Joe St Sauver, Ph.D.
Director, User Services and Network Applications
joe@oregon.uoregon.edu
We're beginning to see mainstream vendors such as Hewlett Packard offer workstations
and servers based on Intel's new Itanium/IA-64 processor. If you haven't been
following this processor, see Intel's extensive documentation at http://www.intel.com/itanium/index.htm,
including impressive benchmark results at
http://www.intel.com/eBusiness/products/ia64/overview/bm012101.htm
Before you rush off to buy one, however, you should note that the pricing for
these early IA-64 products is aligned with traditional Unix workstation pricing,
not with that of today's extremely cost-competitive commodity PC market.
For example, HP's new i2000 workstation with a 64 bit Itanium running at 733MHz,
and with an 18GB HDD, 1GB of SDRAM, and both Windows XP and HP-UX Unix is being
quoted at just under $8,000 at HP's online store (see http://www.hp.com/workstations/products/itanium/i2000/summary.html)
If you want a dual processor i2000, the tab rises to just under $15,000.

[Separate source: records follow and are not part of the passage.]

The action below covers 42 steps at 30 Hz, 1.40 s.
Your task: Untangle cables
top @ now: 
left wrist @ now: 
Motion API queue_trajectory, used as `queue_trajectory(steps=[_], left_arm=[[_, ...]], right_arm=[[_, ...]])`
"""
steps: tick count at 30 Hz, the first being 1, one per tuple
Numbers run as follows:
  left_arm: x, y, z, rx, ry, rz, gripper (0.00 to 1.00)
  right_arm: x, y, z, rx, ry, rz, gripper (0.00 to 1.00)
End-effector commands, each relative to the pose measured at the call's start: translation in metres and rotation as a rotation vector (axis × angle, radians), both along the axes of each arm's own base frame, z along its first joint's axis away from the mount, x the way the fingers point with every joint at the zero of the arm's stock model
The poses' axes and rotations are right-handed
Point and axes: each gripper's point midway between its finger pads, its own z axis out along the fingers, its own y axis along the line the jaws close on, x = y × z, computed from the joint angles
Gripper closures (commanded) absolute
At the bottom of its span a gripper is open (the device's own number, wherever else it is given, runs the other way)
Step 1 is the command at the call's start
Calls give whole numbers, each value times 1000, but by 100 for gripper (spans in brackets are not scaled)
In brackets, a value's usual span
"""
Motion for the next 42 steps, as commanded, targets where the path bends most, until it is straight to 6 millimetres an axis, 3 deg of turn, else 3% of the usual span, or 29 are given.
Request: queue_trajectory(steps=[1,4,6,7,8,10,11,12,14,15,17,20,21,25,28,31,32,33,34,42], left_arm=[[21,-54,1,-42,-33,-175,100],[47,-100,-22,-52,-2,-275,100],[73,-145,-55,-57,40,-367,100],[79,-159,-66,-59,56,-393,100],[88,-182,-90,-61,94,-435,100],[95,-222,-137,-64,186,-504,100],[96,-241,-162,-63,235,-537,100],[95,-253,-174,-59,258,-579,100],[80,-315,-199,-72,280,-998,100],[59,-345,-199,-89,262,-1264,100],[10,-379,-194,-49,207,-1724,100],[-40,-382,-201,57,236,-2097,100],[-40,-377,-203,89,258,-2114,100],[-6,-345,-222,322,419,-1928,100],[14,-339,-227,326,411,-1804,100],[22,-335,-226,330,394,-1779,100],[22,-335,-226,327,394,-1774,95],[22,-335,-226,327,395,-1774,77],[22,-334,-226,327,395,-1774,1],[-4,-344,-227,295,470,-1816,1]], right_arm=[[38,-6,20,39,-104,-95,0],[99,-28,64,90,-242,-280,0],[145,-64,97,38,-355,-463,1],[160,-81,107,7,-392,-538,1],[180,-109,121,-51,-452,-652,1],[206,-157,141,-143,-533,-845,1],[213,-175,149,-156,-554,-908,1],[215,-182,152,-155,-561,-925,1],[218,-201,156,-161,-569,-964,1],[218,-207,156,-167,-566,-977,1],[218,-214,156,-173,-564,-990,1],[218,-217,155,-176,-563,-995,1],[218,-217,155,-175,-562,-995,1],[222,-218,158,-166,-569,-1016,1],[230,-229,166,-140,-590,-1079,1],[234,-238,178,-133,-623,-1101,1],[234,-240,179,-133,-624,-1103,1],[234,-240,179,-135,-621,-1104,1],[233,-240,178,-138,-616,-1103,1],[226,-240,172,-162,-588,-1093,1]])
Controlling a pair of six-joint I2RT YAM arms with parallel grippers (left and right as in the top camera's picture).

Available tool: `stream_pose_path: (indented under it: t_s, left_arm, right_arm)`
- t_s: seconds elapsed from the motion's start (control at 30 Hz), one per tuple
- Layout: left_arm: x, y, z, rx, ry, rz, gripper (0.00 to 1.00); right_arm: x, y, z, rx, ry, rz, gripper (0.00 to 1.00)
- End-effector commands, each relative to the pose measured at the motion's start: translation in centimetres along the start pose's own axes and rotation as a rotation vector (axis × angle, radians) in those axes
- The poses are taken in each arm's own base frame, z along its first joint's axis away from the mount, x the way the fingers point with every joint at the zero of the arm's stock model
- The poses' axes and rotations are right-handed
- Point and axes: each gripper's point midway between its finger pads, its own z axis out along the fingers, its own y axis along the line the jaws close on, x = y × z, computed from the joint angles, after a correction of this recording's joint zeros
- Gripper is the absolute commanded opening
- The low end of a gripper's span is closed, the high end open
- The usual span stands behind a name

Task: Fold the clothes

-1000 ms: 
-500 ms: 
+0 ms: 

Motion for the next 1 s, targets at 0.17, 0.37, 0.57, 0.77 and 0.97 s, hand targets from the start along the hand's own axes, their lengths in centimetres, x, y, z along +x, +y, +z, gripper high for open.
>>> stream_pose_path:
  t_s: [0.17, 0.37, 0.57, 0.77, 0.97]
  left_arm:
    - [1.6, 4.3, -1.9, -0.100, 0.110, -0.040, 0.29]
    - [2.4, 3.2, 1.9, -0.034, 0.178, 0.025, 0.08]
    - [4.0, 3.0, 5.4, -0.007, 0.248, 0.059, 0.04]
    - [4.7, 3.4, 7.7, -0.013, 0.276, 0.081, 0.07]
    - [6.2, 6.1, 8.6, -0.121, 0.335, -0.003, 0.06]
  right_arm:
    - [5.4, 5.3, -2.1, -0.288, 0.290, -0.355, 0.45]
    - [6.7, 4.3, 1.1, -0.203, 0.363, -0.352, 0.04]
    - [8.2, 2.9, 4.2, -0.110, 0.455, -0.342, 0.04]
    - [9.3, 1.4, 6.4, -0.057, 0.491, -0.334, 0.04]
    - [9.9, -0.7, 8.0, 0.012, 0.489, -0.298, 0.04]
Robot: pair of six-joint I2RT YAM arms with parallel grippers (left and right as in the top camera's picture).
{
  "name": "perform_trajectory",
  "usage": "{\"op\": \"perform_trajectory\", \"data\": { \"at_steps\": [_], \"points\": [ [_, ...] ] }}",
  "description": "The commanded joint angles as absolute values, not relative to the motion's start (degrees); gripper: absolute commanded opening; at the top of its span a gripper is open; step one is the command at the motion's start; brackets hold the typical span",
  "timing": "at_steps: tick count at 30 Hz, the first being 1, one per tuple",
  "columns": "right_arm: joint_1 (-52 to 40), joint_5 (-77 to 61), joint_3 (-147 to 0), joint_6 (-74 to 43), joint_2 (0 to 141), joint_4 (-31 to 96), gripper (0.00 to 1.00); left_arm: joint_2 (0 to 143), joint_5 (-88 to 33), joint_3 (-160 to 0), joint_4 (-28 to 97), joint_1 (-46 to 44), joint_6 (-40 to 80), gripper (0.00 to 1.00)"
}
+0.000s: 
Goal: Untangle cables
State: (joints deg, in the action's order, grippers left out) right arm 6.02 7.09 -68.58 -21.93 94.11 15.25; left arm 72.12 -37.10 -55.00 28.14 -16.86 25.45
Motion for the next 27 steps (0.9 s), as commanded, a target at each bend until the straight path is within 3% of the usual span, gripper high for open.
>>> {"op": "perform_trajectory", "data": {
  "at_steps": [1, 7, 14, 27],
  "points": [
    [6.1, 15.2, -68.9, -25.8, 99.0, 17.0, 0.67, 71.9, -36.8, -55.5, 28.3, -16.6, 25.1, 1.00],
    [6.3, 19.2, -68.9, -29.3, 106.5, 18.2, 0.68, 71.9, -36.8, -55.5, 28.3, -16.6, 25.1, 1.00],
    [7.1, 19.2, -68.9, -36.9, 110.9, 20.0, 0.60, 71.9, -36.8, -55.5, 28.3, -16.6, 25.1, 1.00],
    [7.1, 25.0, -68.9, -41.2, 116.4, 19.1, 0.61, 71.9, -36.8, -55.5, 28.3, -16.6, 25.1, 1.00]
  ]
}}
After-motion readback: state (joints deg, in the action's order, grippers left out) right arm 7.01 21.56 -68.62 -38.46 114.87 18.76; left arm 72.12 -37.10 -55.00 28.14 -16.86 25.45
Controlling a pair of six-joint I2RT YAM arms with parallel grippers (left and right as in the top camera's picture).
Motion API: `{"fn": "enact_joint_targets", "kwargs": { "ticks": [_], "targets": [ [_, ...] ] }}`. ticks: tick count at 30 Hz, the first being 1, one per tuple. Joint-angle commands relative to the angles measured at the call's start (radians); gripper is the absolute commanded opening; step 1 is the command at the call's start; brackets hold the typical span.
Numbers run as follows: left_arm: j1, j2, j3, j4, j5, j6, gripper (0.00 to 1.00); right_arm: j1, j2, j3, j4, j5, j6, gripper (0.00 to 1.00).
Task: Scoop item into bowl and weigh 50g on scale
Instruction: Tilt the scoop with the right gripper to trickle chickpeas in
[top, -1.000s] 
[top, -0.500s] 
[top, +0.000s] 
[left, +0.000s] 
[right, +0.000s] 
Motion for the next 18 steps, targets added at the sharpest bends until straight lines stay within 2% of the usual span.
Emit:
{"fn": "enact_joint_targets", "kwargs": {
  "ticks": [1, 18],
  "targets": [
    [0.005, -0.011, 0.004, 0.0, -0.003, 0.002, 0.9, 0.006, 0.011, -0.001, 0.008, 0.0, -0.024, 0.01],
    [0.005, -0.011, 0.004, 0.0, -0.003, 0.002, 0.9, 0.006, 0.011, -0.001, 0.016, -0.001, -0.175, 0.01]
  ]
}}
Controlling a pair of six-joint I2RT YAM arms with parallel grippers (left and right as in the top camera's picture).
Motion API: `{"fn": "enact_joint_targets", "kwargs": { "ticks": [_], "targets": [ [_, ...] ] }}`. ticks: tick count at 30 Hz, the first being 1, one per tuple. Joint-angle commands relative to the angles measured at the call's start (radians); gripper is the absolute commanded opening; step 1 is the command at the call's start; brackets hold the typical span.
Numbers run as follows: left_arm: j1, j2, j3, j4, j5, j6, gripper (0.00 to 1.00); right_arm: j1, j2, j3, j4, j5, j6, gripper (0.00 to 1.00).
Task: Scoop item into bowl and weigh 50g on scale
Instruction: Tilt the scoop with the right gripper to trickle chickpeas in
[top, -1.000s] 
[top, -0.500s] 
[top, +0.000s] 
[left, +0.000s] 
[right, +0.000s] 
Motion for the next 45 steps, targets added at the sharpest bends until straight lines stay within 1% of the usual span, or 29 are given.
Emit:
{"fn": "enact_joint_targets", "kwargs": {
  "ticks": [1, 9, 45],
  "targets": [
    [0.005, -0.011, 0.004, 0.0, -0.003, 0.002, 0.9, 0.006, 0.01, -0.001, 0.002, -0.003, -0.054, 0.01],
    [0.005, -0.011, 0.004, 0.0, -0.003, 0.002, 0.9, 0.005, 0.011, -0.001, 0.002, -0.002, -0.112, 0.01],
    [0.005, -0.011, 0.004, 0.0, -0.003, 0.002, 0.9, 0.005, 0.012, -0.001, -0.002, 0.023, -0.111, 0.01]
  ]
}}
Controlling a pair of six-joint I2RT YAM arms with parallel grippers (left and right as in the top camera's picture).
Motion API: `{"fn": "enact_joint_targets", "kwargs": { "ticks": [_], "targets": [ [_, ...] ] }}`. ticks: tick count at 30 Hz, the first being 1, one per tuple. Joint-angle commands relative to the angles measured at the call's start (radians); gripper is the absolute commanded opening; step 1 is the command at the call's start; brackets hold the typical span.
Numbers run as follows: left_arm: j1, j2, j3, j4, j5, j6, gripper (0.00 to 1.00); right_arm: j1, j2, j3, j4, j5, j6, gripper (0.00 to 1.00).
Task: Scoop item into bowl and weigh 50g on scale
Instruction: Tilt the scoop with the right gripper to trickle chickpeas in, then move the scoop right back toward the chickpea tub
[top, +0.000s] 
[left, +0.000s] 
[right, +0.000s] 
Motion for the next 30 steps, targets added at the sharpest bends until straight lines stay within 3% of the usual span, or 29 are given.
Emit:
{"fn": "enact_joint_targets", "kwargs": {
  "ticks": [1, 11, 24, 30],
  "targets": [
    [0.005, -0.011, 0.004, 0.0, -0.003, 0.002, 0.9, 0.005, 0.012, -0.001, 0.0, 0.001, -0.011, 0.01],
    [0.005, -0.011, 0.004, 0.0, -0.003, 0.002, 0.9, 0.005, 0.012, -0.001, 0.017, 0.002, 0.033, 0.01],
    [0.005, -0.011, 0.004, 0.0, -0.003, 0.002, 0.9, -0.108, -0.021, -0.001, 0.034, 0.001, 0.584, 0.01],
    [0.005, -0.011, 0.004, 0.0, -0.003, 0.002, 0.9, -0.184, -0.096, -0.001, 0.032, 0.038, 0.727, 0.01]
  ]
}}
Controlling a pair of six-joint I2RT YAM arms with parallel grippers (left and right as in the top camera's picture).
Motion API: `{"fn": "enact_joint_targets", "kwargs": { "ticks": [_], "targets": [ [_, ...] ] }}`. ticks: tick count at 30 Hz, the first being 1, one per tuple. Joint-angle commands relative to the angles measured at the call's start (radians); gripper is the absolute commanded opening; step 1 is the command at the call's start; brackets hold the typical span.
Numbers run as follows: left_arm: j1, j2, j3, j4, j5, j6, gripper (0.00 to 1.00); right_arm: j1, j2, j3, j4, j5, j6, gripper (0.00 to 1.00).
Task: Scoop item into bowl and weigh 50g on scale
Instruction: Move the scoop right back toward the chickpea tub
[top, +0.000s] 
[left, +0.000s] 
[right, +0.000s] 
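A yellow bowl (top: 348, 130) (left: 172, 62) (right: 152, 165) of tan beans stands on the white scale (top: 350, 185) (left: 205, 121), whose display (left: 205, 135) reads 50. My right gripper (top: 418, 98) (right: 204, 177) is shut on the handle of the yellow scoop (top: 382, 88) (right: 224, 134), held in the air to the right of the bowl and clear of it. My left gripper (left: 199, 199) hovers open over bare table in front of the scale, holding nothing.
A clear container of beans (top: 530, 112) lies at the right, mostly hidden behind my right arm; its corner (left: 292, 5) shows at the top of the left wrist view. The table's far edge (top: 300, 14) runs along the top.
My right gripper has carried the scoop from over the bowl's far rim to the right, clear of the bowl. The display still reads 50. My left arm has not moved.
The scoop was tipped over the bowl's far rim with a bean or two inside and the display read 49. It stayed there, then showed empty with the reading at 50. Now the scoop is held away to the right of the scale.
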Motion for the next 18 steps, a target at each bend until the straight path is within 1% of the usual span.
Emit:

Given that pricing, the current performance available from Pentium 4 based systems, and marketplace knowledge that the McKinley processor family (aka Itanium II) is in testing, many customers who might otherwise be expected to immediately jump on new Itanium based systems may end up waiting. On the other hand, if you're a developer, it's clear you'll want to begin porting or tuning your products for that processor family.